> [WHAT IS REQUIRED]:
Below are the entries; return every line among them that holds the word "printed".

> [GIVEN RECORDS]:
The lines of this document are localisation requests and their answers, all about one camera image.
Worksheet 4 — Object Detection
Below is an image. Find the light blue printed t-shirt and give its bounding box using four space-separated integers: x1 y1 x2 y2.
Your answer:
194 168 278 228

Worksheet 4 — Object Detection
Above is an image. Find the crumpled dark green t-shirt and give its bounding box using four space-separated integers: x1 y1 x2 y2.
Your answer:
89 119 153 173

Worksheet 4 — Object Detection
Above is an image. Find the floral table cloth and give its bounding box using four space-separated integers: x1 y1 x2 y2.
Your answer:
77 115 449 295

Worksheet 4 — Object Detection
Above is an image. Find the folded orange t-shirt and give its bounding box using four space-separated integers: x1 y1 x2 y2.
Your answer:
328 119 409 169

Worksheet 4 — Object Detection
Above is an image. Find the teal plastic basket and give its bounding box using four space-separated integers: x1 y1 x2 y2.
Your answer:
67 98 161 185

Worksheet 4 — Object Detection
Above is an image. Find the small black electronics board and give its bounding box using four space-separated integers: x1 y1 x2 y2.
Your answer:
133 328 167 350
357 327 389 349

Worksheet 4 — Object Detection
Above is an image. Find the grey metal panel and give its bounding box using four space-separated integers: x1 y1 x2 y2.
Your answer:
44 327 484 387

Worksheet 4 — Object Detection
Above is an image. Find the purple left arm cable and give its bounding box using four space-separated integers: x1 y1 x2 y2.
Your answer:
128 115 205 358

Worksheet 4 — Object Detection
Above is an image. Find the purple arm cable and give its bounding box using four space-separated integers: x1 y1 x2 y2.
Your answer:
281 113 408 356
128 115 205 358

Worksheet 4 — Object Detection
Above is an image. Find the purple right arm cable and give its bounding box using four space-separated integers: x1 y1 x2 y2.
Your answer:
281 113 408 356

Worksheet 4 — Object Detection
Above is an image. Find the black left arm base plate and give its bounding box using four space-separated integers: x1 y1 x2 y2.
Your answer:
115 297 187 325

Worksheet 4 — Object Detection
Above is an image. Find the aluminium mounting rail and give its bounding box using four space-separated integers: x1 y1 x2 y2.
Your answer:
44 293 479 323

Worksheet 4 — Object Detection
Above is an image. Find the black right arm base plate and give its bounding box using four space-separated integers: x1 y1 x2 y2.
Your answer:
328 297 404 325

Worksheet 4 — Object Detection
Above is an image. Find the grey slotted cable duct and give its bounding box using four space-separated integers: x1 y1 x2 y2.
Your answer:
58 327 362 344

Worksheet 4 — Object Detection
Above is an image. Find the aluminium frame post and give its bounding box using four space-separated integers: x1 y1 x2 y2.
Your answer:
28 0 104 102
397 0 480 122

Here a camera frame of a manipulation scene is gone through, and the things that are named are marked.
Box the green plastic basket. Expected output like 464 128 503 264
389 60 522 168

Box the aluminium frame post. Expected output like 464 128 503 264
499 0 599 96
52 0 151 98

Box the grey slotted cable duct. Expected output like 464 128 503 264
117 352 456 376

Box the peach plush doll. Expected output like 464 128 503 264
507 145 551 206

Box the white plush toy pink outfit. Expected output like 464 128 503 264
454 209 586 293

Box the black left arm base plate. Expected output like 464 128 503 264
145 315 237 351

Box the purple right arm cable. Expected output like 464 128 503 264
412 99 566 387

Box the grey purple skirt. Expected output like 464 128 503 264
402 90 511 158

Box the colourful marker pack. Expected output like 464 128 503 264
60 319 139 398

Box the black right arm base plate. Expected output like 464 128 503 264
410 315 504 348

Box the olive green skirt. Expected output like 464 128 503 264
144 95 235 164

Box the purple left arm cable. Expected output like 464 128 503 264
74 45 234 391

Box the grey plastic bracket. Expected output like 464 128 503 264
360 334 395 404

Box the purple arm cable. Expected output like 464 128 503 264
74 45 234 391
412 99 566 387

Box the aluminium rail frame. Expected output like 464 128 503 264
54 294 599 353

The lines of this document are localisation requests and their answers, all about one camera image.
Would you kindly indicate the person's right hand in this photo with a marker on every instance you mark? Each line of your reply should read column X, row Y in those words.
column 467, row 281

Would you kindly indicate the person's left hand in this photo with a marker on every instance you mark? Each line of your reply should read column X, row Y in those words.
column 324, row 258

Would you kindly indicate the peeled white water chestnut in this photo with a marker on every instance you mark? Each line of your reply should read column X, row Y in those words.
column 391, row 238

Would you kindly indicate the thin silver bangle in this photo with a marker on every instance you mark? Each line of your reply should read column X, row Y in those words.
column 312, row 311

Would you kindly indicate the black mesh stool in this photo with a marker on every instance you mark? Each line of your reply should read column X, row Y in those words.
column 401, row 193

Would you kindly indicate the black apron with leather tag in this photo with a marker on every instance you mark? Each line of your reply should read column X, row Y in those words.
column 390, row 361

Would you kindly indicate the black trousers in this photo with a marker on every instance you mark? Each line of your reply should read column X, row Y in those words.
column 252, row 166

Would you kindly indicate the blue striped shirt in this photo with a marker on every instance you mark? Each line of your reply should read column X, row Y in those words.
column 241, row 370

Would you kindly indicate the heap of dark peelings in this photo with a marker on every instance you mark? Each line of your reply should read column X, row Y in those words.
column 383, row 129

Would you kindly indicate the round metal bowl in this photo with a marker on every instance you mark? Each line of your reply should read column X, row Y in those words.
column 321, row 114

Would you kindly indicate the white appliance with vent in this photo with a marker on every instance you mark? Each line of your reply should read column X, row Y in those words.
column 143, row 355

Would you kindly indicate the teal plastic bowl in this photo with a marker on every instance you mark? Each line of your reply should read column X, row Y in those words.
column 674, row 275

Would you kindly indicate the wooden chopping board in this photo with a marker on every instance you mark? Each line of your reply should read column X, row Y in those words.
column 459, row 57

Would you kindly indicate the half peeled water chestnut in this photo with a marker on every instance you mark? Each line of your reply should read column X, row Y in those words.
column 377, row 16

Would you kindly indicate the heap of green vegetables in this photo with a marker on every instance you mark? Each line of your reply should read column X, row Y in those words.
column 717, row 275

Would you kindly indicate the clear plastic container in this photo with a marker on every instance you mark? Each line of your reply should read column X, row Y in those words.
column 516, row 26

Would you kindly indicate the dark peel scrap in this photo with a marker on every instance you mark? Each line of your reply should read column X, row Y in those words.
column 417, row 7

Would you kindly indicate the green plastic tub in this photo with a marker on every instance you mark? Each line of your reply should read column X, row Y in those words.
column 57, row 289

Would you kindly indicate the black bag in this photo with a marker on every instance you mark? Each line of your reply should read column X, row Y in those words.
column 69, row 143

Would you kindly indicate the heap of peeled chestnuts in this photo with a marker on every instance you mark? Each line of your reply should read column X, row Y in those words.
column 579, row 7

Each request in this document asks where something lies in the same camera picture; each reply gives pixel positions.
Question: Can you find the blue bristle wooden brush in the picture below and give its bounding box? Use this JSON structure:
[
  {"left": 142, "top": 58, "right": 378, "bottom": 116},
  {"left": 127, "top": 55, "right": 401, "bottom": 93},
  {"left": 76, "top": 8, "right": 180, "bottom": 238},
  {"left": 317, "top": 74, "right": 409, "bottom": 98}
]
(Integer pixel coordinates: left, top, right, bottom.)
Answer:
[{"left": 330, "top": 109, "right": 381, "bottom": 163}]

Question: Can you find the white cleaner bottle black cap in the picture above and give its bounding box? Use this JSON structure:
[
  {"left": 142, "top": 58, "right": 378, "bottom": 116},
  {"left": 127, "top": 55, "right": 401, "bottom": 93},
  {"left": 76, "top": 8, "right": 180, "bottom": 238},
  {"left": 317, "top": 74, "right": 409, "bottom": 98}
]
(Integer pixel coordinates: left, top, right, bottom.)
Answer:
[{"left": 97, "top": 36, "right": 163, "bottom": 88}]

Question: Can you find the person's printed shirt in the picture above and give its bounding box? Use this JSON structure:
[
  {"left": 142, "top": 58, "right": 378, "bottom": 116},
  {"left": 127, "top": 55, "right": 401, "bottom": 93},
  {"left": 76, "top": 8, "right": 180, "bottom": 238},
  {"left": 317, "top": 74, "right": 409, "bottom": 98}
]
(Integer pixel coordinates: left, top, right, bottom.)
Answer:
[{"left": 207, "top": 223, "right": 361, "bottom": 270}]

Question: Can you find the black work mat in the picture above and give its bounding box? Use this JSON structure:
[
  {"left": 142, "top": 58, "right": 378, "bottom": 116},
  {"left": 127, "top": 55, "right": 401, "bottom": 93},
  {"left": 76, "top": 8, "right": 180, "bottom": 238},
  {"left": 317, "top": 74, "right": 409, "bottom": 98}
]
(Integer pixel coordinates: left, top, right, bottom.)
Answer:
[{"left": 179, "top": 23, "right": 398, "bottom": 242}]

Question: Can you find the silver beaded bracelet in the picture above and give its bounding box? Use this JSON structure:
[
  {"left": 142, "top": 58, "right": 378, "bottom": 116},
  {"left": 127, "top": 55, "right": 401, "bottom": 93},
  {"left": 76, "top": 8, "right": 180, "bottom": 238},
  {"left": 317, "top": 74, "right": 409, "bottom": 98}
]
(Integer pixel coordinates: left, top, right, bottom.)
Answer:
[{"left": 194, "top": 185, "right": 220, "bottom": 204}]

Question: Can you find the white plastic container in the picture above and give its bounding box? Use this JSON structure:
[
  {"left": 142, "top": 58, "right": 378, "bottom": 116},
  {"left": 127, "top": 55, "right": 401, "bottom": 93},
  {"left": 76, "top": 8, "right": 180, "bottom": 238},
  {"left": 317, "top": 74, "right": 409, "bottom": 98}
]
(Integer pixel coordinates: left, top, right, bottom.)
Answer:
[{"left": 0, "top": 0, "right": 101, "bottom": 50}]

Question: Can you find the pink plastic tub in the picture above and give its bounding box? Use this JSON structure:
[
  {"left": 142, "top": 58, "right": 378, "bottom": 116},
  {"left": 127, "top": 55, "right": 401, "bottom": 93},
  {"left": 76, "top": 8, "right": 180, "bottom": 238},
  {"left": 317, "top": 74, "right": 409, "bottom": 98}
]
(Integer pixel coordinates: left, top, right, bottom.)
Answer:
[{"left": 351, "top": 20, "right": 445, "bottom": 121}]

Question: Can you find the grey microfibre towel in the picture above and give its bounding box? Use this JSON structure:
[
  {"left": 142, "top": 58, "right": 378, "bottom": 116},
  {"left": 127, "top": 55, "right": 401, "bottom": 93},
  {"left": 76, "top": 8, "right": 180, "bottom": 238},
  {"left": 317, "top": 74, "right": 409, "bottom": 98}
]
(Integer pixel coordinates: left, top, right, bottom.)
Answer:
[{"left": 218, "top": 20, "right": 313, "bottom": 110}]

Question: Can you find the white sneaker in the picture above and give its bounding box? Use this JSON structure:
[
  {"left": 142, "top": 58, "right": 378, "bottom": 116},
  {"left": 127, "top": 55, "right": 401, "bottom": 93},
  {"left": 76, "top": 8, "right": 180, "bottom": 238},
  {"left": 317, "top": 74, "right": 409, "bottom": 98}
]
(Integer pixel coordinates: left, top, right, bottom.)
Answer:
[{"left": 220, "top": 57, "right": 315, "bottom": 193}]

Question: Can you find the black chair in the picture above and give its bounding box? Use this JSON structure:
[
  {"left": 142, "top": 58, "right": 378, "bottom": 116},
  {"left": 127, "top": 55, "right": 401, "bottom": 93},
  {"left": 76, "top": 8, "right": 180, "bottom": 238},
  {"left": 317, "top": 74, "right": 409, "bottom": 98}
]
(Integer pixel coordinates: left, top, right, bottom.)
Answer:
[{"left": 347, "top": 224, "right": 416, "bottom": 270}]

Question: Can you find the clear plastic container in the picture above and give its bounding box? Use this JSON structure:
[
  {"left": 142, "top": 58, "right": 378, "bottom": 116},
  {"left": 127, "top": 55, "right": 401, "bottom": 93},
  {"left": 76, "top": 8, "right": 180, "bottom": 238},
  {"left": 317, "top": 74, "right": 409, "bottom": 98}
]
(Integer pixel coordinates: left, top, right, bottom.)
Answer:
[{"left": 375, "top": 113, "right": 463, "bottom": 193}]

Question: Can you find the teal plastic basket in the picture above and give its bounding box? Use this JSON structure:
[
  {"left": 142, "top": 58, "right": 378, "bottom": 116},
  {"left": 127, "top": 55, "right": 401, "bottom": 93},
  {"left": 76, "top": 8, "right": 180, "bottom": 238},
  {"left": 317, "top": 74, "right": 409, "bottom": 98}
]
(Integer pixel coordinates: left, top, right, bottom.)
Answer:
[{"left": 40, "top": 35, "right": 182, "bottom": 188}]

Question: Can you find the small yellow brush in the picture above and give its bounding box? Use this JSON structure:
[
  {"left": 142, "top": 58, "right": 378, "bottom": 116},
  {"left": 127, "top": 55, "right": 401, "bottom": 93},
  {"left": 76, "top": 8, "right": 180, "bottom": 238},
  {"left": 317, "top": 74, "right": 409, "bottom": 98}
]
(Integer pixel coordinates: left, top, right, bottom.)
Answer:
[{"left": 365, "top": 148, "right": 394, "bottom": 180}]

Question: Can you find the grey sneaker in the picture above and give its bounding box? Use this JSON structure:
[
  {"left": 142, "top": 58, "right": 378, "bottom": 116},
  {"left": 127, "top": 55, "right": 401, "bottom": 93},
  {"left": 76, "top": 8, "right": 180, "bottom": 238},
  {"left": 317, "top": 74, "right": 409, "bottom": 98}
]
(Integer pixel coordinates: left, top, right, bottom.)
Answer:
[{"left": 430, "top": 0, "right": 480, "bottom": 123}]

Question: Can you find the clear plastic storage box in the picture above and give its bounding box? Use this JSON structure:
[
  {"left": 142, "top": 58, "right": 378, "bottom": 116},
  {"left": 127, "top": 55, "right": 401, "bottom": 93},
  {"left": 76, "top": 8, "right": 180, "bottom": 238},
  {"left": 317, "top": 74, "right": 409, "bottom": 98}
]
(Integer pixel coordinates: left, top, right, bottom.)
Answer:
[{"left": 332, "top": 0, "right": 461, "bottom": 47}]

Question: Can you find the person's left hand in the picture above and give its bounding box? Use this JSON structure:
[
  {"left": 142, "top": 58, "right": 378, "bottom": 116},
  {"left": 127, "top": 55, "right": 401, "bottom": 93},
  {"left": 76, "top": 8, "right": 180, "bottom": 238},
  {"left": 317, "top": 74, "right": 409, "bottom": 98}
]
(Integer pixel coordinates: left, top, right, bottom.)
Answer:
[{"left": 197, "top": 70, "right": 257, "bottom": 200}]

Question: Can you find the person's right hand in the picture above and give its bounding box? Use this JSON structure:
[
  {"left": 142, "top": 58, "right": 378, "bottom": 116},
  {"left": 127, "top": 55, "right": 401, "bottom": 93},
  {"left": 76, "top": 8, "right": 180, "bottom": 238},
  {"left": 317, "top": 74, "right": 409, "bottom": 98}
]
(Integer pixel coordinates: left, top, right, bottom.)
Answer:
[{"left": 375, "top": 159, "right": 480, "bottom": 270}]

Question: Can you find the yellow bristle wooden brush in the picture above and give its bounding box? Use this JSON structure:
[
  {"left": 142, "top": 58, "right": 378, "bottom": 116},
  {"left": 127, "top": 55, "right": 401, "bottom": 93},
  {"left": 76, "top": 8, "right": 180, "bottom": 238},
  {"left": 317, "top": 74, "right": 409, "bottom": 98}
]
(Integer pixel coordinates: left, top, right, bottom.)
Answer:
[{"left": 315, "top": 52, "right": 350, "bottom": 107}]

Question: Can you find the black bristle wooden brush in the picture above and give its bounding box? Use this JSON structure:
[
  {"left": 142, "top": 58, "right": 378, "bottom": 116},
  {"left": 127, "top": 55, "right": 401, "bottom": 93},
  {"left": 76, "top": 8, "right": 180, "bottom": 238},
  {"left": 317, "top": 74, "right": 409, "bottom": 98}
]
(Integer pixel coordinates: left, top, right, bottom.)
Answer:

> [SOLUTION TO THIS TASK]:
Below is an image. Find the light blue printed t-shirt and give its bounding box using four space-separated integers: x1 y1 x2 y2.
Question: Can you find the person's printed shirt in the picture above and give its bounding box? Use this JSON structure:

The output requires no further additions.